Return only those lines of the records below in which "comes" appears.

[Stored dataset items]
-------------------------

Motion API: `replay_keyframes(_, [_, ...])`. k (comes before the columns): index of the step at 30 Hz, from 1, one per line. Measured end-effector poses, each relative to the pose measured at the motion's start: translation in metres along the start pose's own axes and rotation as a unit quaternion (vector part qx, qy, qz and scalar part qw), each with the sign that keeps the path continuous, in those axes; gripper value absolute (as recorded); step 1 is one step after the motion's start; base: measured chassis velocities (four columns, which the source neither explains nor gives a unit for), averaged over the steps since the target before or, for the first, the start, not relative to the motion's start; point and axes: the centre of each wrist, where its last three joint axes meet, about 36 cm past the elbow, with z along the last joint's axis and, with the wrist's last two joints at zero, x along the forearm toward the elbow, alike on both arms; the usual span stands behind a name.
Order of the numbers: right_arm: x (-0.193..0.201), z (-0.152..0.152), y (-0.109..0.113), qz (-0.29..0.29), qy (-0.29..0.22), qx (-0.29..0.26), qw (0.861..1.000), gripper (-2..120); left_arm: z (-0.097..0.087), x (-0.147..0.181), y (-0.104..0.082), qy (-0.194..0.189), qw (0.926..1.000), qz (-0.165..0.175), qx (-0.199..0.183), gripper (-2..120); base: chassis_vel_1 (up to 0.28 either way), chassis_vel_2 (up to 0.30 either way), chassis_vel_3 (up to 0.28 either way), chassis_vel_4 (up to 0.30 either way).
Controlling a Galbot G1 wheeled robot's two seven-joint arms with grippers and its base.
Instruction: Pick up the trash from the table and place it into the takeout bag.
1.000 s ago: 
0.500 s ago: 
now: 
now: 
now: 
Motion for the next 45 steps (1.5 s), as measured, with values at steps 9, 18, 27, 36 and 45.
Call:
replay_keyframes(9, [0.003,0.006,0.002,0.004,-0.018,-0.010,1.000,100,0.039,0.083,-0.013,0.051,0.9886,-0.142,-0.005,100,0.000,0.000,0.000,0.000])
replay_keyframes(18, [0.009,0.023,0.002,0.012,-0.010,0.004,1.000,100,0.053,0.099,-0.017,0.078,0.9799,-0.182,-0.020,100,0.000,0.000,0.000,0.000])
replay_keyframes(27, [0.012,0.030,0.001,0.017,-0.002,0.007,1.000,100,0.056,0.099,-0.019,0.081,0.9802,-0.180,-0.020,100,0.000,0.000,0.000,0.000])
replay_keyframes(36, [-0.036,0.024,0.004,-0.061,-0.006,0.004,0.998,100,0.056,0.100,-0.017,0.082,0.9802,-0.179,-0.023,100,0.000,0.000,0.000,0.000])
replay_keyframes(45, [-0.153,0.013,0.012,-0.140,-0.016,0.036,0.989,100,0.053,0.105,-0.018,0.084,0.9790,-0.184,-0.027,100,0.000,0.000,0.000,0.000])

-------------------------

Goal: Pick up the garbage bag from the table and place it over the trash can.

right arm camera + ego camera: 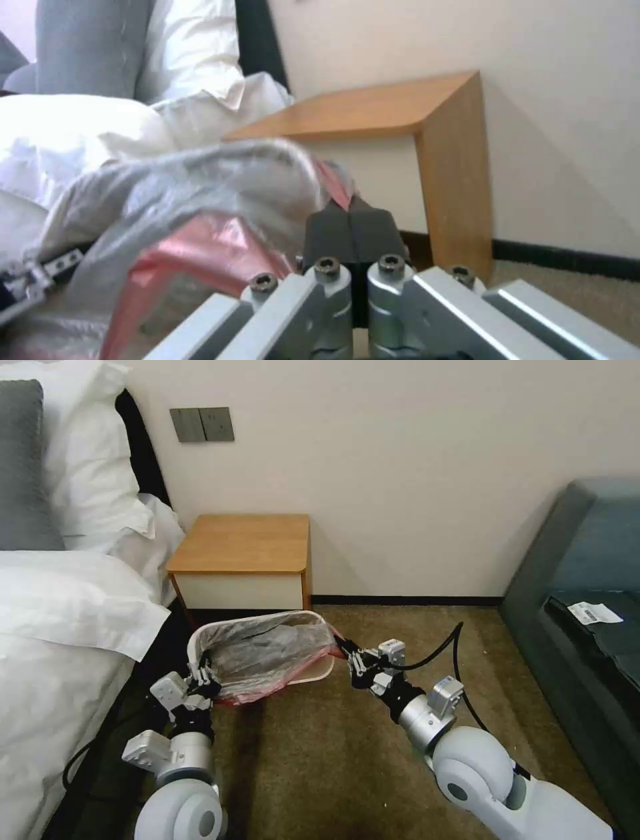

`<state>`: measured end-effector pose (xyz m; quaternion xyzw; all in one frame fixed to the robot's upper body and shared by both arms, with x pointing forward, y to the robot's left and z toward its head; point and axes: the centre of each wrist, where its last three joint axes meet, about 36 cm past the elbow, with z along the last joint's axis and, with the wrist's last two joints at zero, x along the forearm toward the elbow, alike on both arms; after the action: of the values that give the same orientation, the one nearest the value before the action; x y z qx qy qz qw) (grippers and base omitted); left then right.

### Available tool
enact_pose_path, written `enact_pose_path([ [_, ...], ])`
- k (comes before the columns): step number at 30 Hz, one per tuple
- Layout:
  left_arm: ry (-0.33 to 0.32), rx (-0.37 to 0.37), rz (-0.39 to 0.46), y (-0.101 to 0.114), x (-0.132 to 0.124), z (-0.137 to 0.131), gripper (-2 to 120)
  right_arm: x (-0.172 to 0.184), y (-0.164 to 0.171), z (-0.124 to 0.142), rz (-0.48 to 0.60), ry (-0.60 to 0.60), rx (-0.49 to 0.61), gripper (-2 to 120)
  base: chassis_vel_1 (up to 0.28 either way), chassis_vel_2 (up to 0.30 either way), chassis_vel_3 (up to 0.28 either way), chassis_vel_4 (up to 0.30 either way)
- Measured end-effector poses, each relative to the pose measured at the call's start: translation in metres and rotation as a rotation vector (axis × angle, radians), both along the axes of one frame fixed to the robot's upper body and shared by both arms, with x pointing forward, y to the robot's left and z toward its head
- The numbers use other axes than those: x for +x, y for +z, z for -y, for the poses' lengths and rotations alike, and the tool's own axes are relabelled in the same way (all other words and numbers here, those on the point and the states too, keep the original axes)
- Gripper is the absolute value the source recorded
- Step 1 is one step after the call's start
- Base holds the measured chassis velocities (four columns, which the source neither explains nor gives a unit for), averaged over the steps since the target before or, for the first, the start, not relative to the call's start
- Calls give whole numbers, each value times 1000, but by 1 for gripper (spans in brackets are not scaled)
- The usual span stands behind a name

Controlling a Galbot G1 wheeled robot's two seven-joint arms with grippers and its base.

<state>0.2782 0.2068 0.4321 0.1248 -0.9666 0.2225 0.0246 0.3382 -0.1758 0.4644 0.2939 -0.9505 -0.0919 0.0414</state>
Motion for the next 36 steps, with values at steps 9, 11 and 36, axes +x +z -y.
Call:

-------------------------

» **SOLUTION TO THE PROBLEM**:
Motion API: `replay_keyframes(_, [_, ...])`. k (comes before the columns): index of the step at 30 Hz, from 1, one per line. Measured end-effector poses, each relative to the pose measured at the motion's start: translation in metres along the start pose's own axes and rotation as a unit quaternion (vector part qx, qy, qz and scalar part qw), each with the sign that keeps the path continuous, in those axes; gripper value absolute (as recorded); step 1 is one step after the motion's start; base: measured chassis velocities (four columns, which the source neither explains nor gives a unit for), averaged over the steps since the target before or, for the first, the start, not relative to the motion's start; point and axes: the centre of each wrist, where its last three joint axes meet, about 36 cm past the elbow, with z along the last joint's axis and, with the wrist's last two joints at zero, x along the forearm toward the elbow, alike on both arms; the usual span stands behind a name.
- k (comes before the columns): step number at 30 Hz, one per tuple

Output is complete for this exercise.